日本「おお、わざわざここに来てくれたのか」
関戸「へい、頭が気になりやして」
三次「お助けに参りました」
日本「有り難いがこの程度ではわしは捕らえられぬぞ。わしを捕らえようと思えばそれこそ一万は必要じゃ(そう豪語して大いに笑う)」
関戸「いえ、そうはさせませぬぞ」
日本「何!?」
三次「頭、お覚悟」
 左右から捕らえようとする。だが彼はそれを見事に切り倒す。
日本「どうやら裏切ったようじゃが残念であったな。
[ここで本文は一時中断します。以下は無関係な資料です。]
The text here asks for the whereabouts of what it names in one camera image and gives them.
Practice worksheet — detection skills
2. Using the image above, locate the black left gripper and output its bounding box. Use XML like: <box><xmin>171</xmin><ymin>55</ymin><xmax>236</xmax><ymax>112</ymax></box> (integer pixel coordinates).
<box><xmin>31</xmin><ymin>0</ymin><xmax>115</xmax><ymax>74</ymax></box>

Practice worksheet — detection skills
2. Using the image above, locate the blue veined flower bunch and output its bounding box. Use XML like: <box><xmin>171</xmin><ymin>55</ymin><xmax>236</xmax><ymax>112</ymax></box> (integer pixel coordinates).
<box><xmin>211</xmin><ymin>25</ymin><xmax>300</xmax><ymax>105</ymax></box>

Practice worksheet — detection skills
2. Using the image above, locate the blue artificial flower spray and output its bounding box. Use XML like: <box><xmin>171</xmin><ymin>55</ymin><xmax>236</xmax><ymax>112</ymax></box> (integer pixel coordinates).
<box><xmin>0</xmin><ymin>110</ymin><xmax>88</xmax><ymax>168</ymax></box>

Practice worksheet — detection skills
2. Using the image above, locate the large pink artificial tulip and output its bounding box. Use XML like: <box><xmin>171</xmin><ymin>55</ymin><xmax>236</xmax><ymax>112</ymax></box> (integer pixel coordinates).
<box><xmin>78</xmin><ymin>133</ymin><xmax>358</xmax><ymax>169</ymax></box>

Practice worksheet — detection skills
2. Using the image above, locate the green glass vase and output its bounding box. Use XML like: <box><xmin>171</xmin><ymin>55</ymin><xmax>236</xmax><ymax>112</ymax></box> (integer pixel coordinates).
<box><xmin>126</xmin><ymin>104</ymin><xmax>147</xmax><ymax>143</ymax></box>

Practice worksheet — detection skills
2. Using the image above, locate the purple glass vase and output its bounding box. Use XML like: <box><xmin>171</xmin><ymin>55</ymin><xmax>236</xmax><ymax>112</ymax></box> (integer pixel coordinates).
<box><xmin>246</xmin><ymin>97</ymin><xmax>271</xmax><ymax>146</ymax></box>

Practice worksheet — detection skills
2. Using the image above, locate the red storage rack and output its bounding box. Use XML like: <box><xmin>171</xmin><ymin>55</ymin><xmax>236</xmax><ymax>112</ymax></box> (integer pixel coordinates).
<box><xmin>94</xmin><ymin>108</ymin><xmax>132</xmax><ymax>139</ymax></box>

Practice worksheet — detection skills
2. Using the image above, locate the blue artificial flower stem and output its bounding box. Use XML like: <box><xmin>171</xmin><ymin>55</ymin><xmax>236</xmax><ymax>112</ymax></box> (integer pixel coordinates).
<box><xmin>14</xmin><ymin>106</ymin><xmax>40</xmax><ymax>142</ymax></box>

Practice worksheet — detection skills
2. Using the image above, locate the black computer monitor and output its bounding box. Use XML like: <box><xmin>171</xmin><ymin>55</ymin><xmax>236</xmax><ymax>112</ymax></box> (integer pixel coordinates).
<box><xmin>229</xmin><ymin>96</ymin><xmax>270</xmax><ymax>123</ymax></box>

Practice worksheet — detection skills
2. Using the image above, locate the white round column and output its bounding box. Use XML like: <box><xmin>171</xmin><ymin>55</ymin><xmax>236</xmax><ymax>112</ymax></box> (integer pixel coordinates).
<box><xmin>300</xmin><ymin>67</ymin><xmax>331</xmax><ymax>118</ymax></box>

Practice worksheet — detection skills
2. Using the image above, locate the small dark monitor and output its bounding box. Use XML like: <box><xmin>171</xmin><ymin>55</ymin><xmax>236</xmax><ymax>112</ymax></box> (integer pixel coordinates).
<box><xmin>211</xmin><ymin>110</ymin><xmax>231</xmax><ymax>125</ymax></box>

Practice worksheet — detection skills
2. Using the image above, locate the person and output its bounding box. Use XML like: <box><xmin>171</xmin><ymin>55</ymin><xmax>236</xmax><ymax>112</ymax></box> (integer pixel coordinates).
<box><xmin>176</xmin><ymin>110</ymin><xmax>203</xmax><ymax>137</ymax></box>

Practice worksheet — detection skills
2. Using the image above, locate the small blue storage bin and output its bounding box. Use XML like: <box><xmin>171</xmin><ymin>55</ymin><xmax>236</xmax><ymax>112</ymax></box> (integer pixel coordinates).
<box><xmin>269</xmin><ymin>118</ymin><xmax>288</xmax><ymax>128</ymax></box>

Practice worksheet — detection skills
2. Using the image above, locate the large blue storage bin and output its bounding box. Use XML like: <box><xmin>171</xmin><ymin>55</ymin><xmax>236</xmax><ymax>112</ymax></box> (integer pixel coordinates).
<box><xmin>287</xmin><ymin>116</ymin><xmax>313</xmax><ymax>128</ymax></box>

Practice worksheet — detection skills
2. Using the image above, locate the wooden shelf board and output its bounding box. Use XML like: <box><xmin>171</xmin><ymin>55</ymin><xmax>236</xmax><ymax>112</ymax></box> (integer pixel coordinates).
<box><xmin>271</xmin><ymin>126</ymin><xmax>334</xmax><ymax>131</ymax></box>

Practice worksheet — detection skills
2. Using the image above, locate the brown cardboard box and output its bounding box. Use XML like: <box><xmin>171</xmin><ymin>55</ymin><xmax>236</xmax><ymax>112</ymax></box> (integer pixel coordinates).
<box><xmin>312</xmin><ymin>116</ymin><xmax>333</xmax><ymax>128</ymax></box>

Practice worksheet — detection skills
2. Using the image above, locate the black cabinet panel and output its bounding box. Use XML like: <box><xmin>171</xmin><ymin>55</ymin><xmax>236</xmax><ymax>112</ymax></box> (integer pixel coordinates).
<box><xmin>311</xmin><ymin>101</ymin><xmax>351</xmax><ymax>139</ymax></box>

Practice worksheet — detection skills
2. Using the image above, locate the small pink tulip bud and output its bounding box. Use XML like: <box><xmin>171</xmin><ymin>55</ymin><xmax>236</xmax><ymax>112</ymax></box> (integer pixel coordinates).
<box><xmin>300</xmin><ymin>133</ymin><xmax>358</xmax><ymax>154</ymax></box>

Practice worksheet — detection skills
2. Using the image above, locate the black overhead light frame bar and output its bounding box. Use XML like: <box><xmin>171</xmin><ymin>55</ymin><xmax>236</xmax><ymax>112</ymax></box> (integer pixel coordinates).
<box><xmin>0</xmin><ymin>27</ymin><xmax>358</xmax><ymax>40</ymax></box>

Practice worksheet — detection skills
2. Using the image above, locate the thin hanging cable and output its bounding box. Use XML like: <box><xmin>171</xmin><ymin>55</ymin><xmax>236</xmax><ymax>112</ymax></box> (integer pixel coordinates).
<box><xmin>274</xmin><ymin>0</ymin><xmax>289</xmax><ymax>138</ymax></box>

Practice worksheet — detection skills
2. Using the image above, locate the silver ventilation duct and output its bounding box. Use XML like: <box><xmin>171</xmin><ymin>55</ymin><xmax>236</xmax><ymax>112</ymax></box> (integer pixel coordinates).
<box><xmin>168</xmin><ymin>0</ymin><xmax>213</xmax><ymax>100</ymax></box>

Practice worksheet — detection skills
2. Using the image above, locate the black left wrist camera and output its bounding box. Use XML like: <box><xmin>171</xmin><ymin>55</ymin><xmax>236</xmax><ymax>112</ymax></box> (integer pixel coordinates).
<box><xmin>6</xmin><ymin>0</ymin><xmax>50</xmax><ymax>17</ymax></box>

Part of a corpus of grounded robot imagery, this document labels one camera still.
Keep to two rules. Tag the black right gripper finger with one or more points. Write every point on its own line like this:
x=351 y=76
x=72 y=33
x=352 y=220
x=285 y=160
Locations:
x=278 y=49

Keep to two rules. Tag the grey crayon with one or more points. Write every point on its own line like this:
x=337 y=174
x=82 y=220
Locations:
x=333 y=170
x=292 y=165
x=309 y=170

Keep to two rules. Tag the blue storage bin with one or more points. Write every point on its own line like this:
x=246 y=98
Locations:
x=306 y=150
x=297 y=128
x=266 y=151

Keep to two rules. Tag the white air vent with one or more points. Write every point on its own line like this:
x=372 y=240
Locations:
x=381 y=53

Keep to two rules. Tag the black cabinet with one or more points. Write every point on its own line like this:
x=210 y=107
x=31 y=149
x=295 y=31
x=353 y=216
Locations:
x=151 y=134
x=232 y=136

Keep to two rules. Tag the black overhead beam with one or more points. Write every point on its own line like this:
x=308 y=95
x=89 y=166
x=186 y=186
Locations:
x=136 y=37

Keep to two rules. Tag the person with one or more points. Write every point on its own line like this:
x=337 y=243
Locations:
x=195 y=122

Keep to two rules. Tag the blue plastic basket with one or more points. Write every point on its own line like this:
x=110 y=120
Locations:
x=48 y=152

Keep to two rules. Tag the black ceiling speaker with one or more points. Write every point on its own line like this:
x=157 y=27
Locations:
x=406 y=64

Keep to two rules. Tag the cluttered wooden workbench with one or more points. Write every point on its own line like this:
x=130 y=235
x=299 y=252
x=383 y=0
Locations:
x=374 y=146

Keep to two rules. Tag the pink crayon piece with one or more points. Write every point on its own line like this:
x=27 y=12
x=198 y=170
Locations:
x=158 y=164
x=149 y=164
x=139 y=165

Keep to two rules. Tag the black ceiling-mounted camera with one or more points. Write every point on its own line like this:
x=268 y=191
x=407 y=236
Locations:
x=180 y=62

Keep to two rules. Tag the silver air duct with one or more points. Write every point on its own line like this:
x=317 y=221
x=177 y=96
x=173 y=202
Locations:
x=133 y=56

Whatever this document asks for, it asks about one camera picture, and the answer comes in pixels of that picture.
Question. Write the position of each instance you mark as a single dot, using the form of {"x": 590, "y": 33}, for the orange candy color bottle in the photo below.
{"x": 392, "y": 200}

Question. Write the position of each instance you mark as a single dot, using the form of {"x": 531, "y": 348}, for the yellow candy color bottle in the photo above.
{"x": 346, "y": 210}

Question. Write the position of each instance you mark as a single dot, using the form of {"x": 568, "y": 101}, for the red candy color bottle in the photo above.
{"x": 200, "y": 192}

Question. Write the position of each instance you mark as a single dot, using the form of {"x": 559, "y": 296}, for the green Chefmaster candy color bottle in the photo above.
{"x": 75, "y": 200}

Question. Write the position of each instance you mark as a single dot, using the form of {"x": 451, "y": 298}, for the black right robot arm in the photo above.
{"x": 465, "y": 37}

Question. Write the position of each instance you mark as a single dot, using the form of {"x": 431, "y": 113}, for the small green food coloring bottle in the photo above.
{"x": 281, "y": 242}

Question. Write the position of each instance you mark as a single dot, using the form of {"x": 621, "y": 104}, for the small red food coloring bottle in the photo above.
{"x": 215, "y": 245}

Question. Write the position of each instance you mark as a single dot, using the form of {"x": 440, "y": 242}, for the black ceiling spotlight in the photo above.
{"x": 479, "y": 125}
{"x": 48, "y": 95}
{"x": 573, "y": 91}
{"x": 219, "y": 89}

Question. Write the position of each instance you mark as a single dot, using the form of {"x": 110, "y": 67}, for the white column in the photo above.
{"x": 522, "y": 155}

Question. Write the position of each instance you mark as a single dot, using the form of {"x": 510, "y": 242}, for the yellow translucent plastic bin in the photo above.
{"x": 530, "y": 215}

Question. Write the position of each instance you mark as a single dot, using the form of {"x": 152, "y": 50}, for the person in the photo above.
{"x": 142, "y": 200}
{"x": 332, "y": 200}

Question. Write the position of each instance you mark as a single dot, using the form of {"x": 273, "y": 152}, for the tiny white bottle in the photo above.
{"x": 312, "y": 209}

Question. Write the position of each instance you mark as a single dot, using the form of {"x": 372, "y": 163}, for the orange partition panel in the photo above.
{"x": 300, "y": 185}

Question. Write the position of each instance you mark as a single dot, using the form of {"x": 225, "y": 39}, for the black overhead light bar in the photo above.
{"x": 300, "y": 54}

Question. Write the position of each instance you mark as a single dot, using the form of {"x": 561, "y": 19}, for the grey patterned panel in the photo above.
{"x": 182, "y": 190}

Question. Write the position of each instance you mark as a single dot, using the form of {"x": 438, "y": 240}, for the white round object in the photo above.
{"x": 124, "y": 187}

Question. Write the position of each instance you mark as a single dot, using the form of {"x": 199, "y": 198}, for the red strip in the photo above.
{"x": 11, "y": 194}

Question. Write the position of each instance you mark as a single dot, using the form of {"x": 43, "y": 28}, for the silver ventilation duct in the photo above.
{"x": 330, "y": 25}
わしを相手にするのは力不足じゃな。冥土の土産にわしの剣捌きを持って行くがいい」
関戸「どうせ弁天様の後追いになりやすがね」
日本「どういう意味じゃ」
三次「この屋根上で立ち腹切ったんでさあ、あれが冥土の一番乗り」
日本「何と。弁天がか」
関戸「じゃあ頭」
三次「あの世で御会いいたしやしょう」
 こうして二人は息絶える。駄右衛門話を聞き思い入れあって。
日本「二十五の暁を待たずして散ったというのか。何ということじゃ」
 だがここで左手から悠然と青砥藤綱がやって来る。彼は大紋に立烏帽子、中啓という立派な出で立ち。
日本「むっ、これはまさか」
青砥「左様、それがしが青砥藤綱である。知っていような」
 その後ろには捕り手達が大勢いる。彼が統領であるのは言うまでもない。
青砥「日本駄右衛門よ」
日本「はい」
青砥「弁天小僧は生きておるぞ」
日本「まことでござるか」
青砥「立ち腹を切った時に捕らえしが他の三人により救い出された。傷は浅く逃げて行ったわ」
日本「左様であったか。それはよきかな」
青砥「そして香合は拙者が預かった。千寿姫も助けておる」
日本「何と。生きておったか」
青砥「川に飛び込みしが運良く救い出されたのじゃ。そして信田の家の疑いも晴れた。何れ復権されるであろう」
日本「何ということじゃ。よいことづくめではないか」
青砥「しかしお主をここで見逃すわけにはいかぬ。覚悟はよいか」
日本「いや、それは適いませぬぞ」
青砥「何故じゃ」
日本「この五人男、捕まる時と死ぬ時は同じと誓っております故。申し訳ござらぬがここは退かせて頂きましょう」
青砥「さすればどうするか。この捕り手の中を」
日本「あいや、心配ござらぬ。ほれこの通り」
 舞台が煙に包まれる。そしてそれが消えた時には駄右衛門の姿は消えている。
日本「(声だけ)さすればこれにて御免。また御会いしましょうぞ」
青砥「むっ、何処へ行くか」
日本「稲瀬川におりまする。さすればそこで」
青砥「捕らえてしんぜよう」
日本「では拙者は逃げるまで。よろしいか」
青砥「望むところ。それでは」
日本「また御会いいたそう」
青砥「むむむ」
 駄右衛門の気配が消えていくのを感じている。彼はそれを感じいたしかたなく左手を眺める。
青砥「稲瀬川で五人を捕らえようぞ」
一同「はっ」
 青砥を中心に見得を切る。ここで拍子木、そして幕。